Critical Thinking Cheat Sheet: Lesson 5 - Understanding Cognitive Biases
Common Cognitive Biases
Bias | Description | Example | How to Counter |
Confirmation Bias | Seeking information that confirms existing beliefs | Reading articles supporting your diet while dismissing studies questioning it | Actively seek contradictory information; ask “What would change my mind?” |
Availability Heuristic | Judging likelihood based on how easily examples come to mind | Overestimating plane crash risk after news coverage | Look up actual statistics rather than relying on what comes to mind |
Anchoring Bias | Relying too heavily on first piece of information | Thinking a £70 shirt is a good deal because it was marked down from £100 | Consider issues before knowing others’ opinions; evaluate from multiple starting points |
Dunning-Kruger Effect | People with limited knowledge overestimate their competence | Feeling you’ve mastered a skill after learning basics | Approach new topics with humility; seek feedback from experts |
Hindsight Bias | Believing events were predictable after they occurred | Claiming you “saw it coming” after a surprising election result | Keep a decision journal documenting predictions; notice your level of surprise |
Sunk Cost Fallacy | Continuing due to past investment despite new evidence | Finishing a terrible movie because you paid for the ticket | Focus on future costs/benefits; ask “Would I choose this if starting fresh?” |
Fundamental Attribution Error | Attributing others’ behavior to character, your own to circumstances | Thinking a colleague who missed a deadline is lazy, but when you do it, it’s because of traffic | Consider situational factors for others; apply same standards to yourself |
Negativity Bias | Giving more weight to negative experiences than positive ones | One criticism outweighing five compliments | Consciously give more weight to positive information; keep a gratitude journal |
Signs Your Thinking Might Be Biased
Physical Signals: - Increased heart rate or breathing - Tension in your body - Feeling hot or flushed
Cognitive Signals: - Black-and-white thinking - Catastrophizing (“This will be a disaster”) - Mind-reading (“They’re just trying to manipulate people”) - Overgeneralizing (“This always happens”)

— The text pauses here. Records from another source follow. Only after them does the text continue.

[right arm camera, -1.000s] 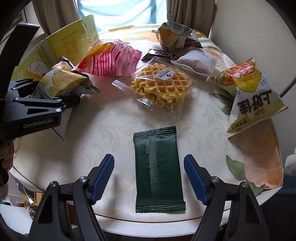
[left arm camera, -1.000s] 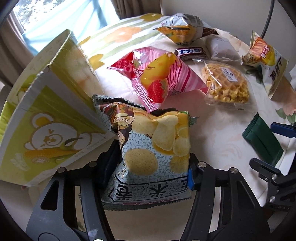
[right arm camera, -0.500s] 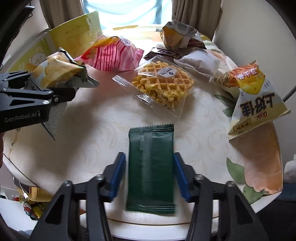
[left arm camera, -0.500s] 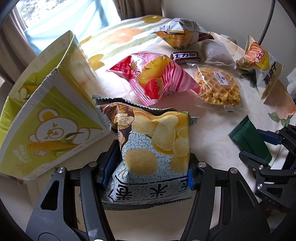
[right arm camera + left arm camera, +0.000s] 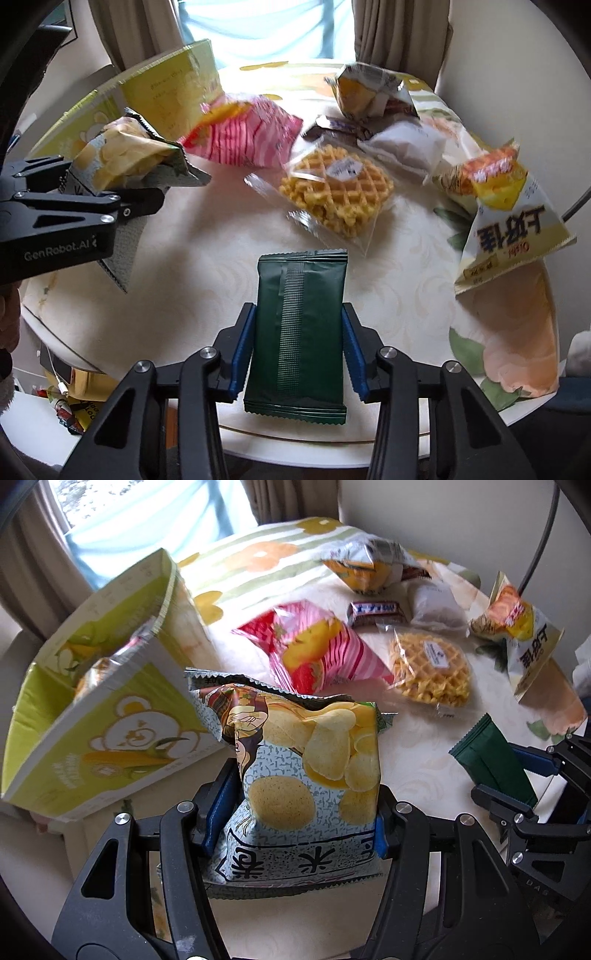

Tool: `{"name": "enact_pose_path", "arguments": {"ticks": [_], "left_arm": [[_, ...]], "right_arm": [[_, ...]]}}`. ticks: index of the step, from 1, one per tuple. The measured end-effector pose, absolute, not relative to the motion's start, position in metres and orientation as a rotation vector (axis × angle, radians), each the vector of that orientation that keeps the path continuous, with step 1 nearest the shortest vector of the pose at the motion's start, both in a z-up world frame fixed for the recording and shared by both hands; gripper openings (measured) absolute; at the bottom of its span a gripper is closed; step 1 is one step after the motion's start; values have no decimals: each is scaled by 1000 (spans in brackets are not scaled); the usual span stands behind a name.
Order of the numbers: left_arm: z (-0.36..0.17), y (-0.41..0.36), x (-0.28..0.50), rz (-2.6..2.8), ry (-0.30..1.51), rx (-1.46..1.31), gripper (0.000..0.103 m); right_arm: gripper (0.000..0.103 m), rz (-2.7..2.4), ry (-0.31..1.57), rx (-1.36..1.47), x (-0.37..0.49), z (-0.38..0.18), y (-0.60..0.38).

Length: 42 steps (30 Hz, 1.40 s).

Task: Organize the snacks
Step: 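Grasp the chips bag with left tool while right tool grasps dark green packet, then carry chips bag and green packet over the yellow box and open both tools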

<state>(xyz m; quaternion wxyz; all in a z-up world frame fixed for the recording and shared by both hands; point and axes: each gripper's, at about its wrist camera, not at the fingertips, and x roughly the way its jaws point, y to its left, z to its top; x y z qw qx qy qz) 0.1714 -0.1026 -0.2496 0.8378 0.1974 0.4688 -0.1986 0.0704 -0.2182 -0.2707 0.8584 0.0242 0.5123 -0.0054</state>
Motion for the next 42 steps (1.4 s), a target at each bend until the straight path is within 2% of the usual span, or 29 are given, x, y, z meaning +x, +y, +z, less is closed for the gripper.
{"name": "enact_pose_path", "arguments": {"ticks": [15,25,32,42], "left_arm": [[-155,-76,154,-269,856,274,56],[-107,-18,195,-180,780,183,56],[-96,43,246,-142,794,104,56],[-126,126,331,-91,900,17,56]], "right_arm": [[41,128,905,30,89,-180,-222],[41,200,805,-8,150,-122,-191],[41,244,812,-7,205,-105,-144],[41,303,851,-1,279,-119,-72]]}}
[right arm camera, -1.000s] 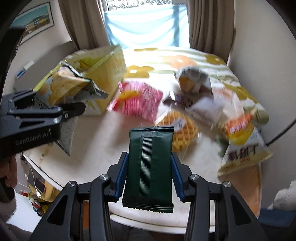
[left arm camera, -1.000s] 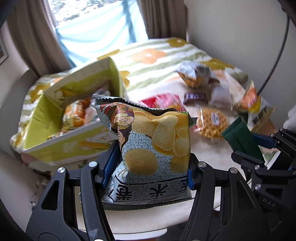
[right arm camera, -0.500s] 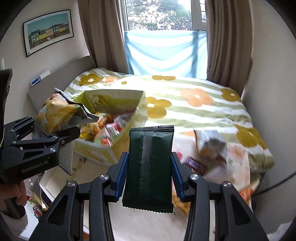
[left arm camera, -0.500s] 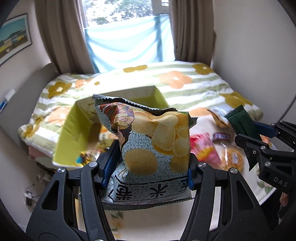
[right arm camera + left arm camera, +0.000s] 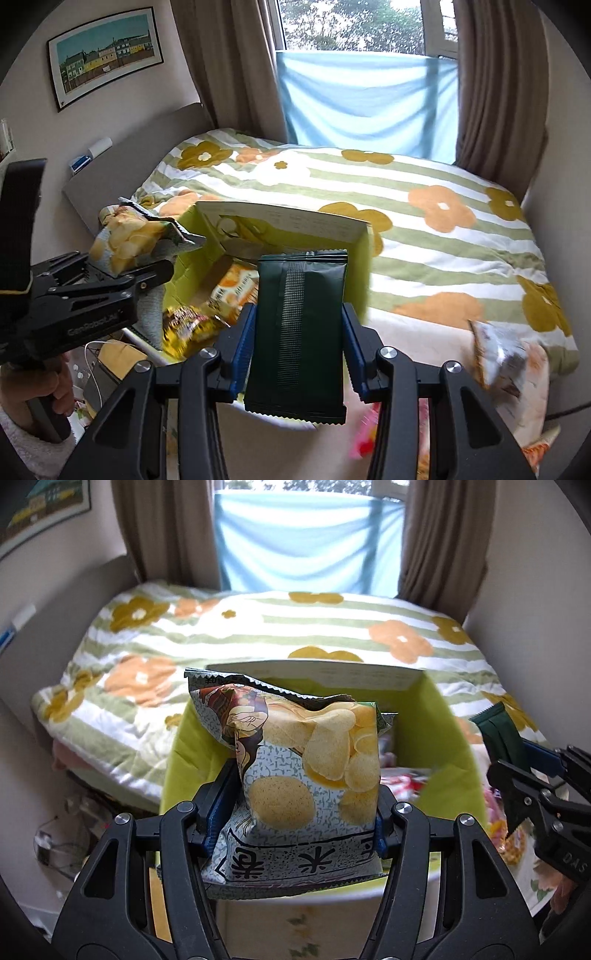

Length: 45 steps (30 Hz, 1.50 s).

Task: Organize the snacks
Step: 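Carry chips bag and green packet over the yellow box and open both tools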

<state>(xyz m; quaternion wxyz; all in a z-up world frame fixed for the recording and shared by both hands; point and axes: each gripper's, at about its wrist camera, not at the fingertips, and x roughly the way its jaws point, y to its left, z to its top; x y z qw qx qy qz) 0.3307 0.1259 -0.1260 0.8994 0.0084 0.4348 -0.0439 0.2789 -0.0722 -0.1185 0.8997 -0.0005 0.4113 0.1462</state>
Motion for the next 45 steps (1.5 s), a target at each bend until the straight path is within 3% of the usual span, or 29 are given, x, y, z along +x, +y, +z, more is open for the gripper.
{"name": "enact_pose_path", "arguments": {"ticks": [10,11,12,14,27,28,30,31,32,45], "left_arm": [[-167,151,400,-123,1007,29,59],[-170,151,400,-127,1011,30,67],[-171,152,401,-129,1017,30,85],[-172,152,403,-112,1013,42,103],[-154,168,375,-61,988,16,103],[-153,170,373,-57,988,10,103],[-153,173,369,-50,990,-4,103],[-152,174,366,-45,991,-9,103],[-153,175,364,-43,995,-11,103],[-141,169,336,-55,968,11,103]], "right_arm": [[41,299,941,15,321,-146,-34],[41,295,953,9,323,-149,-32],[41,294,966,6,325,-152,-31],[41,294,988,3,329,-157,-29],[41,389,1066,15,331,-176,-21],[46,416,1075,18,331,-178,-18],[70,445,1074,12,329,-179,-11],[88,454,1067,10,328,-179,-9],[92,462,1065,8,326,-179,-9],[92,411,999,-8,302,-165,-15]]}}
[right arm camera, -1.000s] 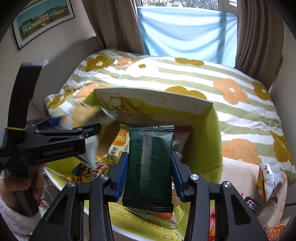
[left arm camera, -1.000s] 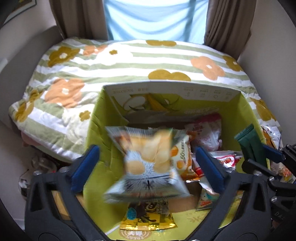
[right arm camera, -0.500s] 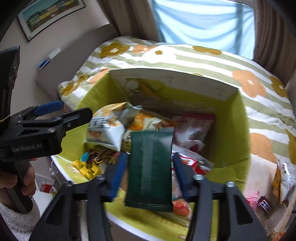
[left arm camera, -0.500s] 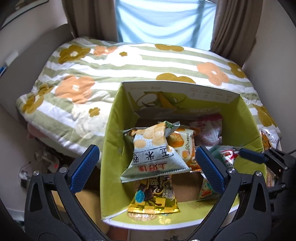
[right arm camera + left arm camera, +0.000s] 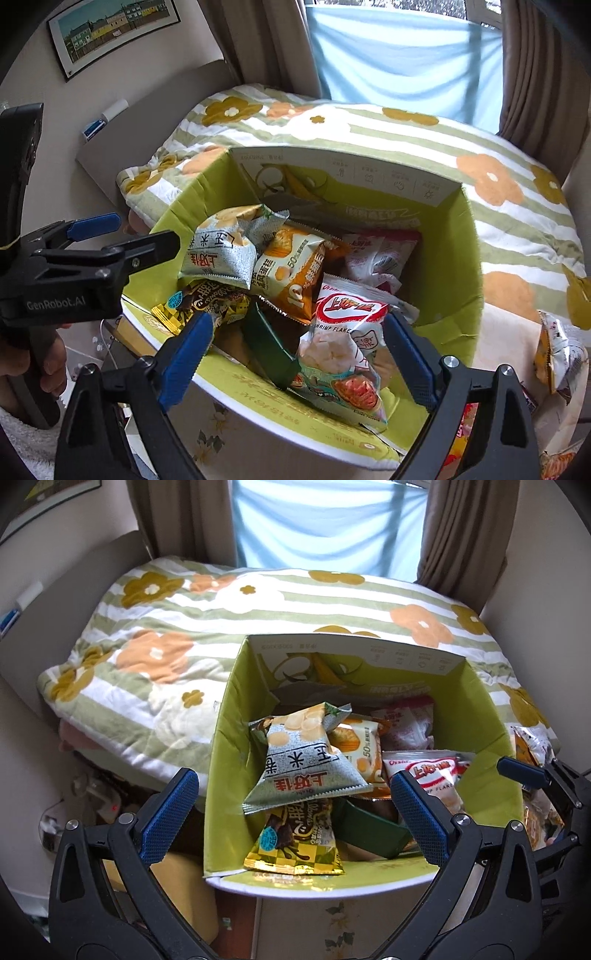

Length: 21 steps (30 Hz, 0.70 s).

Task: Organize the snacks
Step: 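Carry chips bag and green packet over the yellow box and open both tools, then move both tools back toward the remaining snacks on the table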

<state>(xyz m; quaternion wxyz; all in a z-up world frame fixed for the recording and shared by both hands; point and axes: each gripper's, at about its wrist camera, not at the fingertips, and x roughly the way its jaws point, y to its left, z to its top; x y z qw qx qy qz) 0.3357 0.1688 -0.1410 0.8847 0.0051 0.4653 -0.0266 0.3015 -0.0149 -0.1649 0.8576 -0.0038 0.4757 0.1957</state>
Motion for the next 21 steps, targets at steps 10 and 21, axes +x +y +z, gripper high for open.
{"name": "enact_pose_path", "arguments": {"ticks": [10,21], "left_arm": [[-129,148,321,-166,951,27,103],[-128,95,309,-340,948,41,103]], "right_arm": [[93,316,943,25,277,-145,-30],[93,102,916,102,241,-129,-85]]}}
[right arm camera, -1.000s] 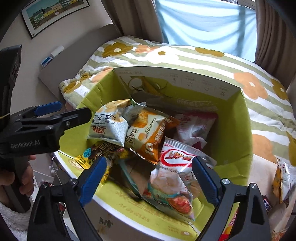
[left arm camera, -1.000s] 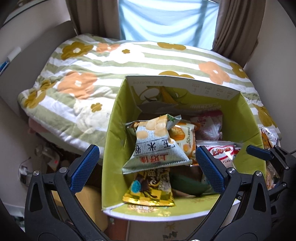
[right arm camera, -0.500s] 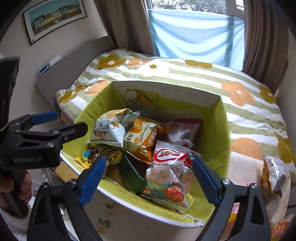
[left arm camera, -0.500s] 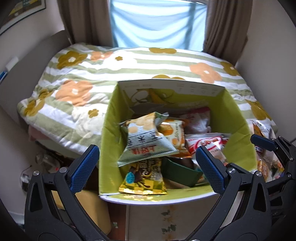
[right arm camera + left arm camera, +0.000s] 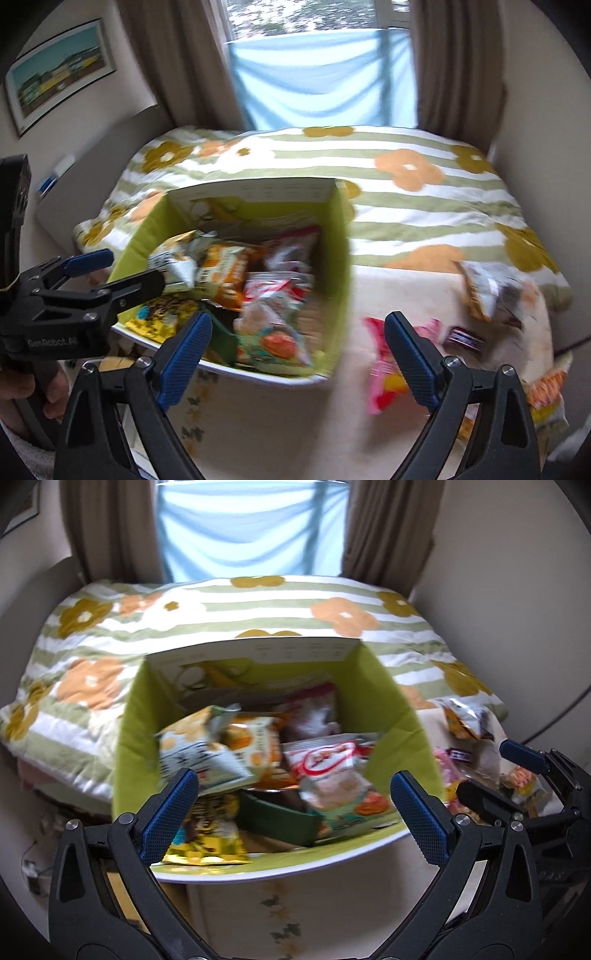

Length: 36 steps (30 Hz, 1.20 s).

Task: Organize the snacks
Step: 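Move both tools back toward the remaining snacks on the table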

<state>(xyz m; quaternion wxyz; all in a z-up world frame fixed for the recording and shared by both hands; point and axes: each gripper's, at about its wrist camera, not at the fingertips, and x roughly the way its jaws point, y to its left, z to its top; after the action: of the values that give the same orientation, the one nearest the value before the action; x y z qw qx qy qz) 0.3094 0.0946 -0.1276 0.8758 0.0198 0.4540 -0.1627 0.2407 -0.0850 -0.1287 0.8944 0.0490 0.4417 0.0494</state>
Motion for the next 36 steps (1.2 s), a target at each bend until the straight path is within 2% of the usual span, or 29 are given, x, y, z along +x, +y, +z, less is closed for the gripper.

Behavioral Signals: - Urge to immediately share content that confirms your views - Dismissing sources without examining their evidence - Avoiding certain topics altogether
Debiasing Strategies
- Slow Down: Many biases thrive when thinking quickly and automatically
- Consider the Opposite: Deliberately consider alternative viewpoints
- Seek Diverse Perspectives: Consult with people who think differently
- Use Decision Tools: Checklists, decision matrices, and structured tools
- Embrace Intellectual Humility: Acknowledge knowledge limits
- Create Distance: View situations as an outside observer would
- Quantify When Possible: Replace vague impressions with specific numbers
Remember
Cognitive biases are part of being human. We can’t eliminate them entirely, but awareness is the first step toward mitigation. The goal isn’t perfect rationality but becoming less wrong over time.